Thursday, January 22, 2015

Saudi King Abdullah Dead @ 90

by JASmius



The classic faux reformer, creating the appearance of "modernizing" Saudi Arabia, including empty gestures towards women's rights, while doing nothing of substance to actually accomplish any of it.  But at least he wasn't an actively overt U.S. enemy, aside from economically:

Saudi Arabia’s King Abdullah, the powerful U.S. ally who joined Washington’s fight against al-Qaida and sought to modernize the ultraconservative Muslim kingdom with incremental but significant reforms, including nudging open greater opportunities for women, has died, according to Saudi state TV. He was ninety.
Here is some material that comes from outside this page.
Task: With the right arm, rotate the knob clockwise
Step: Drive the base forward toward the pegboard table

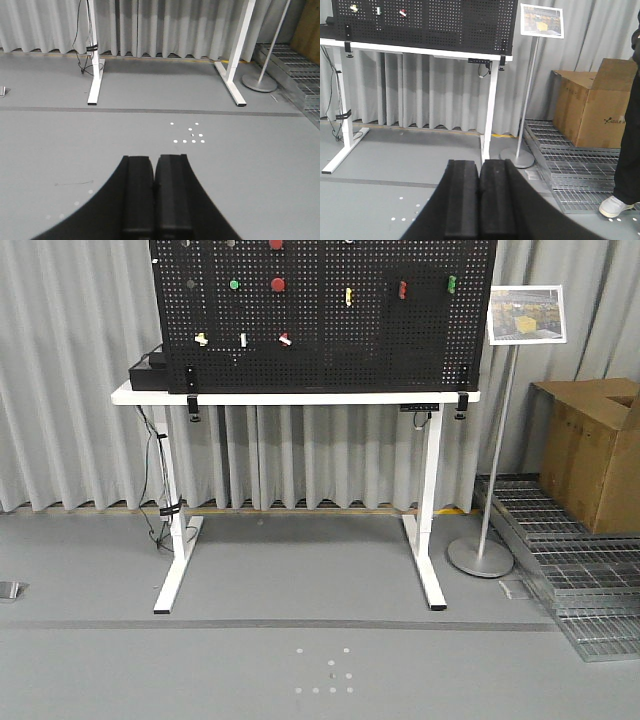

More than his guarded and hidebound predecessors, Abdullah assertively threw his oil-rich nation’s weight behind trying to shape the Middle East. His priority was to counter the influence of rival, mainly Shiite Iran wherever it tried to make advances. He and fellow Sunni Arab monarchs also staunchly opposed the Middle East’s wave of pro-democracy uprisings, seeing them as a threat to stability and their own rule.

He backed Sunni Muslim factions against Tehran’s allies in several countries, but in Lebanon for example, the policy failed to stop Iranian-backed Hezbollah from gaining the upper hand. And Tehran and Riyadh’s colliding ambitions stoked proxy conflicts around the region that enflamed Sunni-Shiite hatreds – most horrifically in Syria’s civil war, where the two countries backed opposing sides. Those conflicts in turn hiked Sunni militancy that returned to threaten Saudi Arabia.

Of course, Abdullah didn't counter the influence of the mullahs for our benefit, and his Wahhabist brand of Islamic Fundamentalism - which, recall, gave rise to Osama bin Laden and al Qaeda - has been among the biggest sources of jihadism, or what I like to refer to as the "Muslim Reformation".  The only factor that kept the Saudis from becoming actively hostile against the West is the fact that they are corrupt autocrats as opposed to crazed theocrats and have no desire for the proverbial 72 virgins when there are so many virgins down here that they can enjoy at their leisure.

So what changes with Abdullah pushing up sand?  His half-brother Salman will take over for now, but he's old (79) and sick as well.  Sooner or later that throne is going to fall into the hands of the Kingdom's "next generation," and then we are likely to see that actively overt hostility which we have been spared up until now.  The Persian Gulf will become the most dangerous body of water on the planet - one way or the other.